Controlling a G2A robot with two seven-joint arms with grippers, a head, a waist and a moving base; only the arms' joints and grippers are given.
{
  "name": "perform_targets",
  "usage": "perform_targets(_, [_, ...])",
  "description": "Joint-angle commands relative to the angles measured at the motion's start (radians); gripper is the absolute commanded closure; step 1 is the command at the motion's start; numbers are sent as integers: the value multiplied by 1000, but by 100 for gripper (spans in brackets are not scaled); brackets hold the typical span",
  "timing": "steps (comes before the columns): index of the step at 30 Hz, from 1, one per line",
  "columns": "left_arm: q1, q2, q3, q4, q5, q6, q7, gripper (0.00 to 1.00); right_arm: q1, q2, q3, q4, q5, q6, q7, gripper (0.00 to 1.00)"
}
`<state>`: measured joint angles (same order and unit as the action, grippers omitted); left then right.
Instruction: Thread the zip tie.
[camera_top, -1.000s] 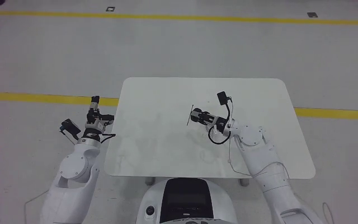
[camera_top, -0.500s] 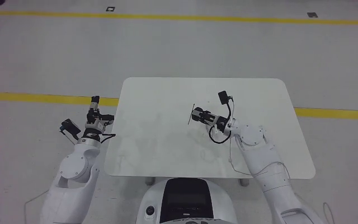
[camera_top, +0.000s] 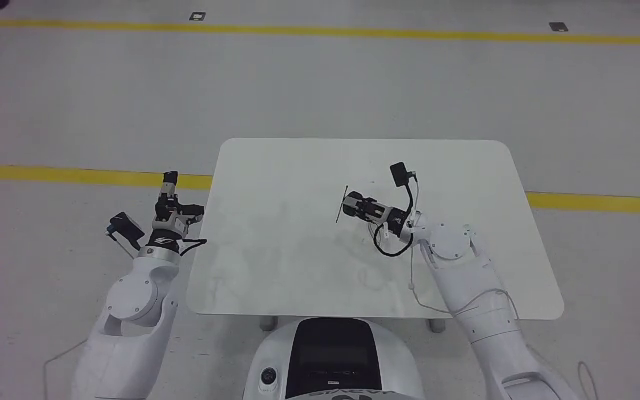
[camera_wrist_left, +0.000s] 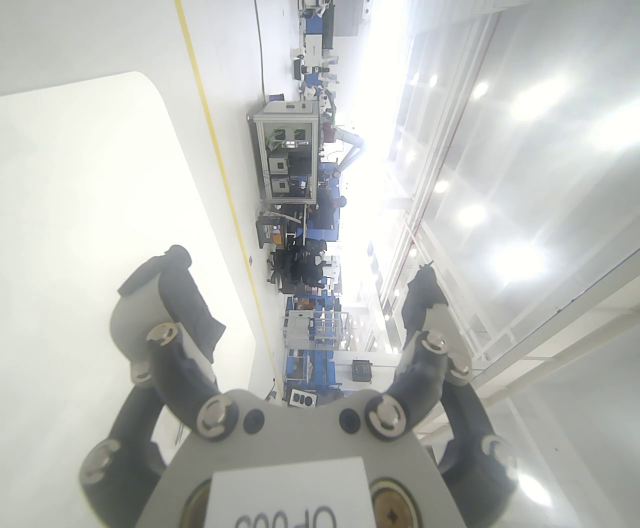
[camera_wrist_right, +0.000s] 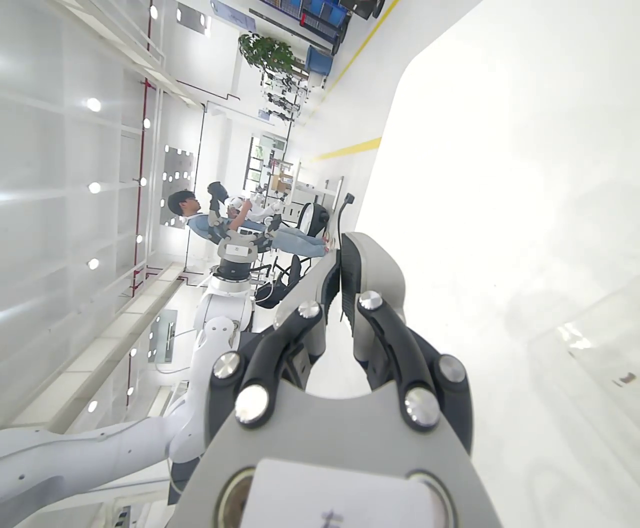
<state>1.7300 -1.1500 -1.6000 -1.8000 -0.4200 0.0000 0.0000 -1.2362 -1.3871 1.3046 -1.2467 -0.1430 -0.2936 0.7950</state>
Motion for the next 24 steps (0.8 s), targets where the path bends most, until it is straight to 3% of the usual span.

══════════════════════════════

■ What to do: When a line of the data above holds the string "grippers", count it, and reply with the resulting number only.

■ Solution to this problem: 2